Research in context
Evidence before this study
We searched PubMed with the search terms “cross infection” [MeSH], “healthcare-associated infection$”, “nosocomial infection$”, and “hospital-acquired infection$”) in combination with “prevalence”, with age restriction (0–18 years) but without language or time restriction (up to June 30, 2016). Of 928 titles and abstracts, 15 reports were multicentre national or multinational prevalence surveys in high-income countries. One report was the pilot testing of the European Centre for Disease Prevention and Control (ECDC) point-prevalence survey in 2010. Two national surveys (Scotland and Poland) were part of the ECDC point-prevalence survey 2011–12 reported in this study. Most surveys were done in acute care adult or mixed adult and paediatric health-care settings. Only one multinational point-prevalence survey reported paediatric data. Between 1983 and 1987, WHO conducted a multinational prevalence survey in 47 hospitals of 14 high-income and upper-middle-income countries.
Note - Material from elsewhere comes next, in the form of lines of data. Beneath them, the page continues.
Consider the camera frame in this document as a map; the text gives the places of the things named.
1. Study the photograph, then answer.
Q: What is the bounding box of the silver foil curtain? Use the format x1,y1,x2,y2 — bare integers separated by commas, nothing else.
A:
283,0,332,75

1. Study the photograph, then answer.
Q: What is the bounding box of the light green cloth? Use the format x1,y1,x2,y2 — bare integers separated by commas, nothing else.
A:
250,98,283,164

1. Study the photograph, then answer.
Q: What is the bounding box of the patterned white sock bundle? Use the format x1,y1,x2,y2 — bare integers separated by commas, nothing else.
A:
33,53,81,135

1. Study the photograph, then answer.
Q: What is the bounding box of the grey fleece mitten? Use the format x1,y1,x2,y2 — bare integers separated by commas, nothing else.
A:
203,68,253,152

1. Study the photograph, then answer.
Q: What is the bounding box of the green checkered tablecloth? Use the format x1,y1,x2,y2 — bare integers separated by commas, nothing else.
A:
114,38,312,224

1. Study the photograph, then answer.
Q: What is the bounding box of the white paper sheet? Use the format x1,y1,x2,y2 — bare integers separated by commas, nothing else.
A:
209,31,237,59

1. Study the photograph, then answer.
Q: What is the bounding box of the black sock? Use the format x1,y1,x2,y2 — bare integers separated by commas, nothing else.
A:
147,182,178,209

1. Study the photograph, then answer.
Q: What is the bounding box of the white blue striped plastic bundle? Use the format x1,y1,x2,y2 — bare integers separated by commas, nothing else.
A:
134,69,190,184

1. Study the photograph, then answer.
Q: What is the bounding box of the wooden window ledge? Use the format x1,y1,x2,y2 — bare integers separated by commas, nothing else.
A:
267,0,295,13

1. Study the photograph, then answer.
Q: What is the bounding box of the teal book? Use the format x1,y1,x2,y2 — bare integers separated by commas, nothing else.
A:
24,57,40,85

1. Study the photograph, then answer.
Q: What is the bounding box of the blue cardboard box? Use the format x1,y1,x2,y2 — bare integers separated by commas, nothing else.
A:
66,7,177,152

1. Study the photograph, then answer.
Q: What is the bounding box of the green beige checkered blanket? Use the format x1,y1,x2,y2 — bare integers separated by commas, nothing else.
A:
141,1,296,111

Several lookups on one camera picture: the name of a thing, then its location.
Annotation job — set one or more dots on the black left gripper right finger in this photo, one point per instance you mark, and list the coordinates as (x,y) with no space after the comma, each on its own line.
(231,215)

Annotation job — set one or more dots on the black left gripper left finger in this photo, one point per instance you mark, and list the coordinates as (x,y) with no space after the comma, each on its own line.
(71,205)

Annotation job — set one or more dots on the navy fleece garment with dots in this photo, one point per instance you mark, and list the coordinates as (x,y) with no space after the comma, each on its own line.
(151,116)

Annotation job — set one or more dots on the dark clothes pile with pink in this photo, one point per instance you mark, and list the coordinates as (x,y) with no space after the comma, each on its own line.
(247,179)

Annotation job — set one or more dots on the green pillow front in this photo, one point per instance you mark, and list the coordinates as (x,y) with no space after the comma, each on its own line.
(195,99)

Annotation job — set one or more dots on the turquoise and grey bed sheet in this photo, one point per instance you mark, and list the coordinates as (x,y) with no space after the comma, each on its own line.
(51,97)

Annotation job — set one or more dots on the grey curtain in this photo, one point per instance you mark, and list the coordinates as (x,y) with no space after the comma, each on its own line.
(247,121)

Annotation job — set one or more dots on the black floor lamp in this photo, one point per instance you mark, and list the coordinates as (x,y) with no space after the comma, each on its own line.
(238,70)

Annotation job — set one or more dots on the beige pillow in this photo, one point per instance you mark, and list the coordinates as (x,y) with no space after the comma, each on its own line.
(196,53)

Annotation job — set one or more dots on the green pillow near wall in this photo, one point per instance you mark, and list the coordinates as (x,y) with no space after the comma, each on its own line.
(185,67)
Nine surveys were conducted in a general population in which children were included, two addressed neonatal intensive care only, and one was done in general paediatric wards. Finally, one study in the UK and Ireland focused exclusively on respiratory tract infections in children.
Added value of this study
This analysis of paediatric data from the ECDC point-prevalence survey 2011–12 represents the largest multinational study on prevalence of health-care-associated infections in children. The adjusted prevalence of health-care-associated infections was 4·2% (95% CI 3·7–4·8). The survey confirms that the burden of infections is highest in infants younger than 12 months and in neonatal and paediatric intensive care units. Bloodstream infection was the most common type of health-care-associated infection, not only in neonates and infants in their first 11 months of life but throughout most of childhood. With older age, infections such as lower respiratory tract infections or surgical-site infections were more common. The variation of prevalence among countries could not be explained by the distribution of paediatric settings, nor did it follow a geographical or socioeconomic pattern.
Implications of all the available evidence
Infection prevention and control should focus on the prevention of bloodstream infections in the youngest age groups, particularly in neonatal and paediatric intensive care units.